On May 12, President Trump, fulfilling his campaign promise to make America affordable again, signed an executive order directing pharmaceutical companies to lower prescription drug prices so American patients no longer pay higher rates than consumers in other countries. The President’s executive order establishes a process for federal agencies to communicate with drug manufacturers and creates a mechanism for patients to buy drugs at a “most-favored-nation” price.
But what has happened since the Trump executive order? Drugmakers have largely opposed Trump’s efforts to deliver parity in consumer drug prices to Americans. Some have done this quietly, negotiating in the background. Others have tried to find loopholes, exploring ways to achieve parity by raising prices abroad rather than lowering them in the U.S. as the executive order intended. And others have expressed more public opposition, stating they are nowhere near an agreement with the Trump administration on drug prices.
Meanwhile, President Trump took decisive action last week to address delays by pharmaceutical companies, issuing letters to 17 pharmaceutical companies demanding they comply with the directives outlined in the executive order to lower prescription drug prices by Sept. 29, or risk government action.
Unfortunately for Americans, the longer drug companies drag their feet, the longer they’ll pay sky-high drug prices, effectively subsidizing discounted prices abroad.
According to one study, prescription drug prices are, on average, 2.78 times higher in the U.S. than in 33 other high-income countries. According to the Organization for Economic Co-operation and Development, the gap is even larger for brand-name drugs, with U.S. brand prices at least 3.22 times higher on average.
Making matters worse – Big Pharma companies not only set high prices for drugs, but also continuously raise them. For example, EpiPen prices skyrocketed from about $100 in 2007 to $650 in 2021, even as parents face rising allergy diagnoses in kids. Additionally, inhalers cost American families up to 30 times more than those in Europe, despite being on the market for decades.
As a result, Americans spend a jaw-dropping $1,564 per person on prescription drugs per year – more than five times the $294 spent in Mexico and more than double the $665 spent in the United Kingdom.
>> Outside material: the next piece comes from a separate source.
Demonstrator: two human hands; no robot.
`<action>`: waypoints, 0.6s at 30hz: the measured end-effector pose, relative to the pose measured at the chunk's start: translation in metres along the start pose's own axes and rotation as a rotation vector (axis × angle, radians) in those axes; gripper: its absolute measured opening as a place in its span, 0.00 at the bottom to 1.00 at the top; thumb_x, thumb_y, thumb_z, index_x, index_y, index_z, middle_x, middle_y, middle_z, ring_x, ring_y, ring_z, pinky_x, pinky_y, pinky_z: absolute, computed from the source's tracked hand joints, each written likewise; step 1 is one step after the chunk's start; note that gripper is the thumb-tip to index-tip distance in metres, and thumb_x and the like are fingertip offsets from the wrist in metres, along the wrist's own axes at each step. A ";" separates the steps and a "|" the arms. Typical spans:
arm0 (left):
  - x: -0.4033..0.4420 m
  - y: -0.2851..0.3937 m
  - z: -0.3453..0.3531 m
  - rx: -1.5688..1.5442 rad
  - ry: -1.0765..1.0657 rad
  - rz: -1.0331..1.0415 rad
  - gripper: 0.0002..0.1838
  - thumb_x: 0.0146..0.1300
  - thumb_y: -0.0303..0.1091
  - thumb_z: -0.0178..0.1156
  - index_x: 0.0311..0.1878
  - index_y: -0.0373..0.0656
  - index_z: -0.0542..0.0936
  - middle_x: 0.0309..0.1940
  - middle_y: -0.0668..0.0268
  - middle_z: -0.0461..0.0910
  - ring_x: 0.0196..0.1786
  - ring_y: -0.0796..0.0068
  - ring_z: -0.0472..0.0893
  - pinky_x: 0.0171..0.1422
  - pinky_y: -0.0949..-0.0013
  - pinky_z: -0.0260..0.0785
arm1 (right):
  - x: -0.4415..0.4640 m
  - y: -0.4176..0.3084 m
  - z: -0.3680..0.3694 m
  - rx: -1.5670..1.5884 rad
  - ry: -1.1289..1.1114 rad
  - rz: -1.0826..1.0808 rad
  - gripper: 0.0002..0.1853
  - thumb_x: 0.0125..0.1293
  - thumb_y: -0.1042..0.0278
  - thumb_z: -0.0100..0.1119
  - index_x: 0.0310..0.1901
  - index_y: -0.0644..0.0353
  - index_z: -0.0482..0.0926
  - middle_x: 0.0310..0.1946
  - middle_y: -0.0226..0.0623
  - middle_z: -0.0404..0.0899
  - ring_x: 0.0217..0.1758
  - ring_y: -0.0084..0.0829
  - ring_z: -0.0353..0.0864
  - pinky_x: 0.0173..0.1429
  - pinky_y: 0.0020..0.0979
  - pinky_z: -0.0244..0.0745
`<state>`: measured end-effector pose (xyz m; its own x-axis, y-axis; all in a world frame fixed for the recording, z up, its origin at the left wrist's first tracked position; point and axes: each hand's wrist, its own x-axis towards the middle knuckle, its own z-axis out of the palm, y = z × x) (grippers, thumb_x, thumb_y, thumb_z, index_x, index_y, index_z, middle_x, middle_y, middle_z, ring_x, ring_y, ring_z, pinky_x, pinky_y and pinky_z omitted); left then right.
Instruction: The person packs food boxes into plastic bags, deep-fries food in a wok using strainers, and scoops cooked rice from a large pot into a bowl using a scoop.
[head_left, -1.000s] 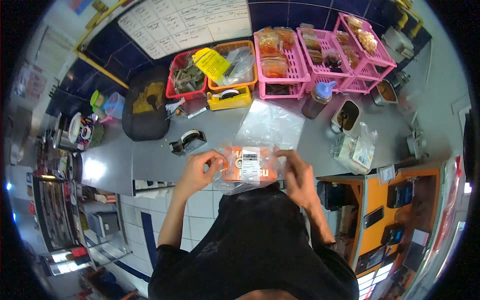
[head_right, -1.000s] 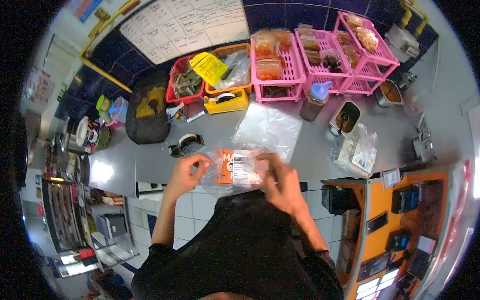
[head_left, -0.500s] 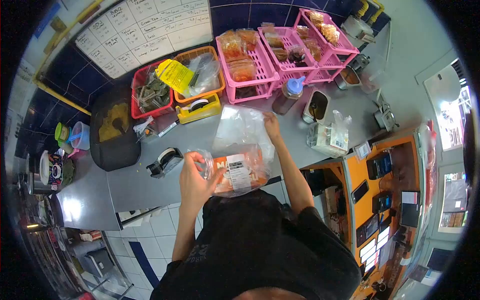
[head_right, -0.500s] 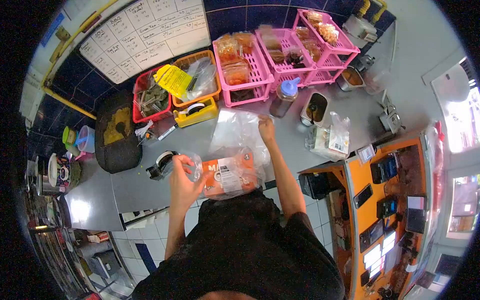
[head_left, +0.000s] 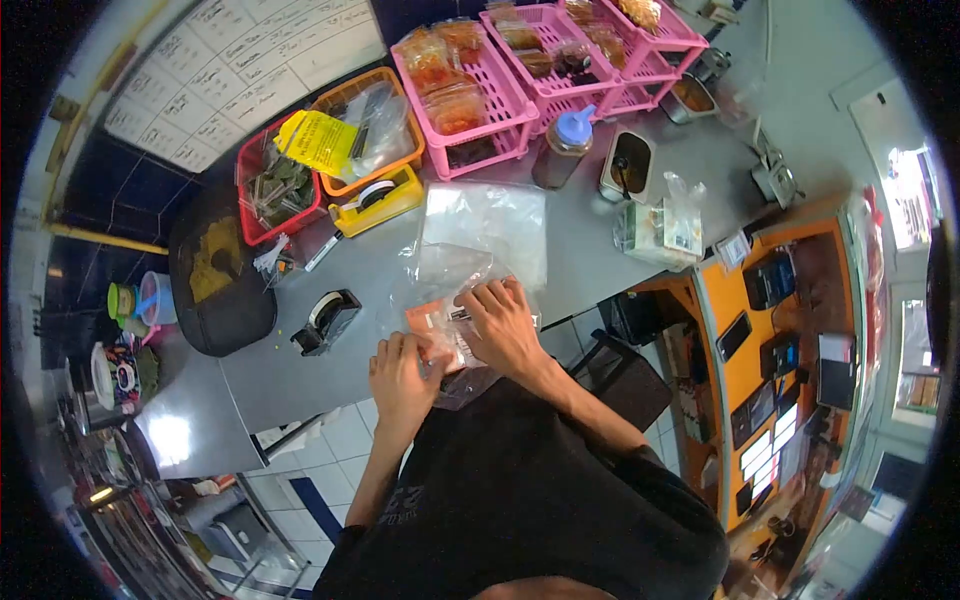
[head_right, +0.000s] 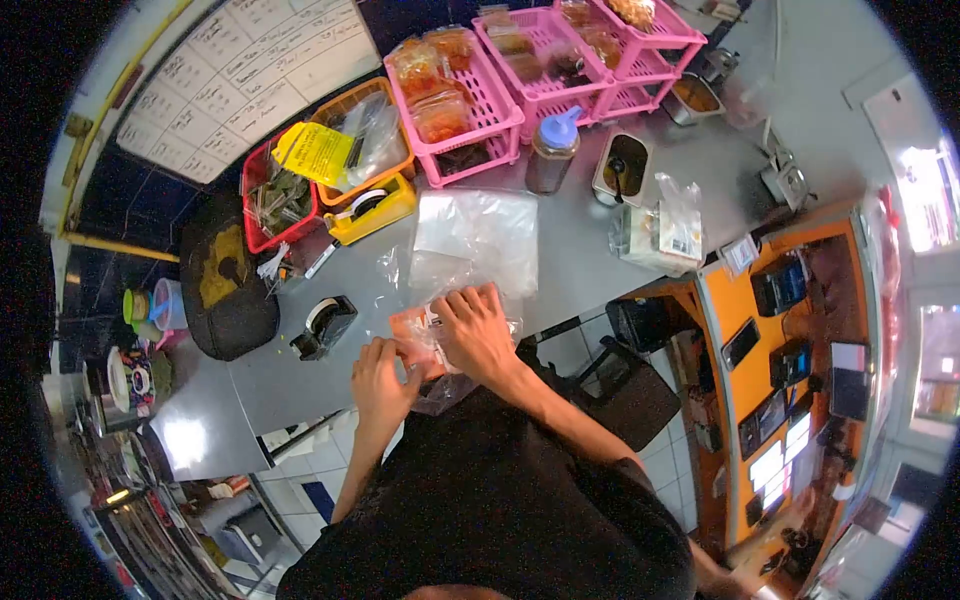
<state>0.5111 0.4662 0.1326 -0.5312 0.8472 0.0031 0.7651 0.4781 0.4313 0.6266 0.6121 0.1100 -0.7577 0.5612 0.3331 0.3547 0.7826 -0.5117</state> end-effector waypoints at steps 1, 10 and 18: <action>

Americans can no longer afford this and are no longer willing to foot the bill for consumers abroad. That’s why Congress must act immediately and pass legislation to achieve what Trump started with his executive order — bringing immediate international parity to drug pricing.
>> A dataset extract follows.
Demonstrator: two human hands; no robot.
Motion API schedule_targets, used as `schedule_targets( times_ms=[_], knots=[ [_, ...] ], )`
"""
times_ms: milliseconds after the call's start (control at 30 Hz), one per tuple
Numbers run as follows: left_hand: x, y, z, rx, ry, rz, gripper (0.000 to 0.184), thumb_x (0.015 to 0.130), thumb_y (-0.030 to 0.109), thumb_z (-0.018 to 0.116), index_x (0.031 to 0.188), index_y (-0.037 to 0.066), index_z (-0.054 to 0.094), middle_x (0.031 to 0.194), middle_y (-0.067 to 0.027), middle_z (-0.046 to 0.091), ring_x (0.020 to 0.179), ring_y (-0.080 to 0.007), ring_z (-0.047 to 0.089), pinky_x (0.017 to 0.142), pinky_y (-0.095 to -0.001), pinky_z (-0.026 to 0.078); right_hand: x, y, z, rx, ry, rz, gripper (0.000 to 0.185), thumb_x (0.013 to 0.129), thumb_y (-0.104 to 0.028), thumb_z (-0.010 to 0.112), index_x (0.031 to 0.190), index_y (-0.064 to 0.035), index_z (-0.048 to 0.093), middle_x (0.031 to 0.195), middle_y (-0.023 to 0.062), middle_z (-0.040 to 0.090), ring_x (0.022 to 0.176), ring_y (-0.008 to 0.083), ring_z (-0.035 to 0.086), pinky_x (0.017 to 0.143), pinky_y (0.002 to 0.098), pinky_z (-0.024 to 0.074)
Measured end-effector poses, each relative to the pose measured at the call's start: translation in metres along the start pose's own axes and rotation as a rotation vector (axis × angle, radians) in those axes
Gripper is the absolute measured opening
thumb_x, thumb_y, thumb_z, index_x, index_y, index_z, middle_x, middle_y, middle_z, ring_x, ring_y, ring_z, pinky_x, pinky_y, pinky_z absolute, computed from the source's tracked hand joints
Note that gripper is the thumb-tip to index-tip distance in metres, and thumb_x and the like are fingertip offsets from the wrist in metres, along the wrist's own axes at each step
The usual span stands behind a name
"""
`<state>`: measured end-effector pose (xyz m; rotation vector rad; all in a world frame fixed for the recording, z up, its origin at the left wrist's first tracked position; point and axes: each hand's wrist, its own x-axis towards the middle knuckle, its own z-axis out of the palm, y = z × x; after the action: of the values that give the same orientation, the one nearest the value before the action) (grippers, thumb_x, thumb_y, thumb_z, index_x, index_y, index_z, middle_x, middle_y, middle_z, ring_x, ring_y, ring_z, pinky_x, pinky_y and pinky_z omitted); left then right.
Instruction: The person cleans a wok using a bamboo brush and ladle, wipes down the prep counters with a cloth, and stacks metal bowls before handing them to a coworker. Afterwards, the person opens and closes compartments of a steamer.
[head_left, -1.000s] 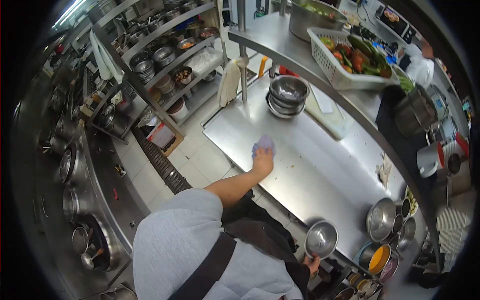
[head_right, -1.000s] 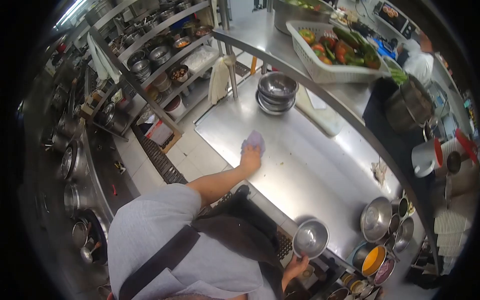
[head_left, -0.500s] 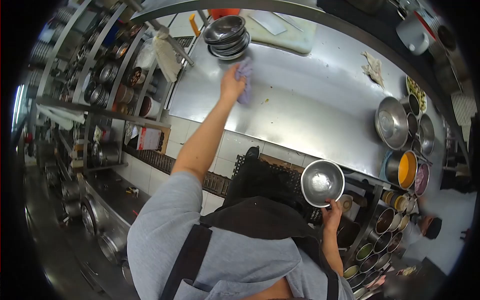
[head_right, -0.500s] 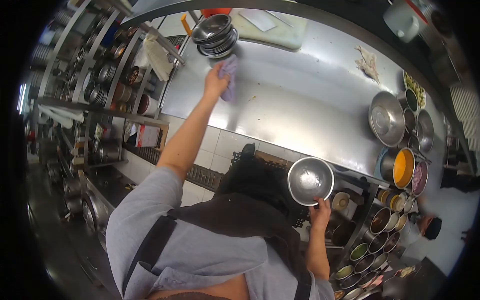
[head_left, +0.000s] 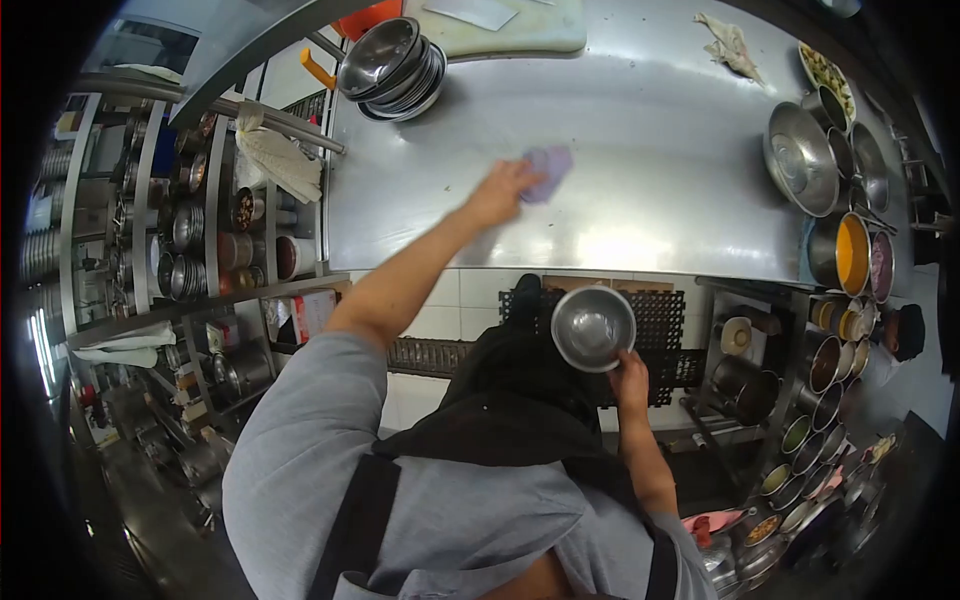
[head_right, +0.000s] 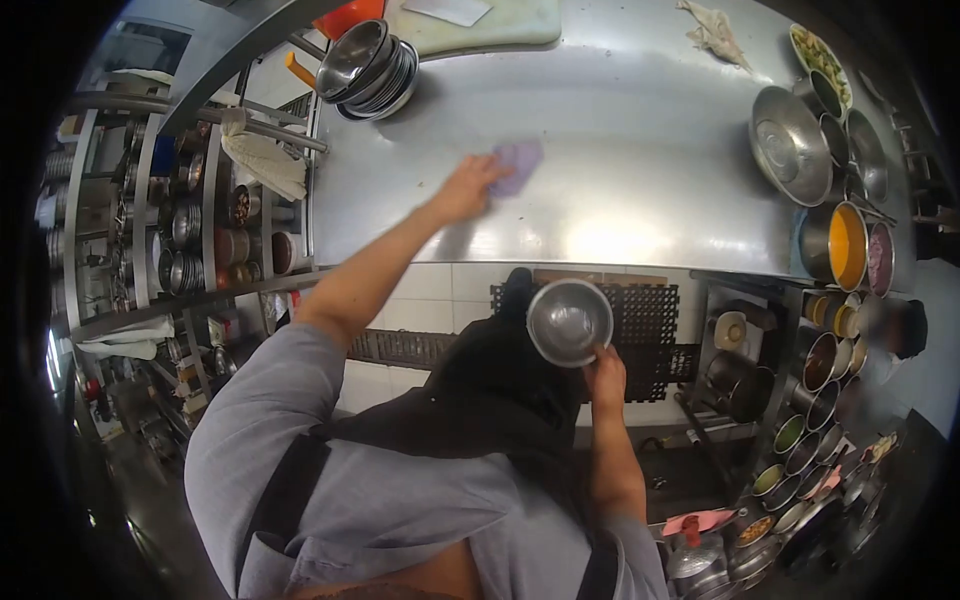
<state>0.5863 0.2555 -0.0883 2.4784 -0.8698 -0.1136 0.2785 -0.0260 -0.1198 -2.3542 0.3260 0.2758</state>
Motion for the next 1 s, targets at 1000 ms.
schedule_targets(
  times_ms=[1000],
  knots=[
    [-0.069, 0.055, 0.042, 0.258, 0.237, -0.129, 0.047, 0.071, 0.01, 0.054, 0.118, 0.011, 0.05, 0.129, -0.0138, 0.04, 0.12, -0.0308, 0.036, 0.082, -0.0464, 0.035, -0.003, -0.046, 0.027, 0.021, 0.041, 0.05, 0.034, 0.056, 0.007, 0.071, 0.088, -0.0026, 0.061, 0.087, 0.013, 0.062, 0.078, 0.0251, 0.061, 0.068, 0.0313, 0.0466]
  ],
)
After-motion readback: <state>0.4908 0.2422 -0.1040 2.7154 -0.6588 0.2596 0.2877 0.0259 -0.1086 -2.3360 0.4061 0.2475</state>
President Trump’s executive order provides a good starting point. If the pharmaceutical industry resists, the executive order directs the Department of Health and Human Services – the largest purchaser of prescription drugs – to enforce it and take further steps to reduce costs. It’s time for HHS to advance this initiative. In addition, there are 180 million Americans covered by private insurance who would benefit from an most-favored-nation pricing if it were made a congressional mandate.
Americans want to see government take decisive action. In fact, a new poll released by the Pharmaceutical Reform Alliance found that 77% of American voters say it is critical or a high priority that drug prices be lowered, while 78% support President Trump’s most-favored nation executive order – including 61% of Democrats. Most importantly, 86% of voters say they are more likely to support congressional candidates ready “to force Big Pharma to lower prescription medication costs” in America.
It’s clear that the American people are demanding change. In light of such strong voter sentiment, Congress must enact laws ensuring that a patient in Georgia or Missouri pays the same for blood pressure medicine as someone in Germany or Canada. Americans are tired of being ripped off, and will no longer settle for subsidizing prescription drug prices for the rest of the world.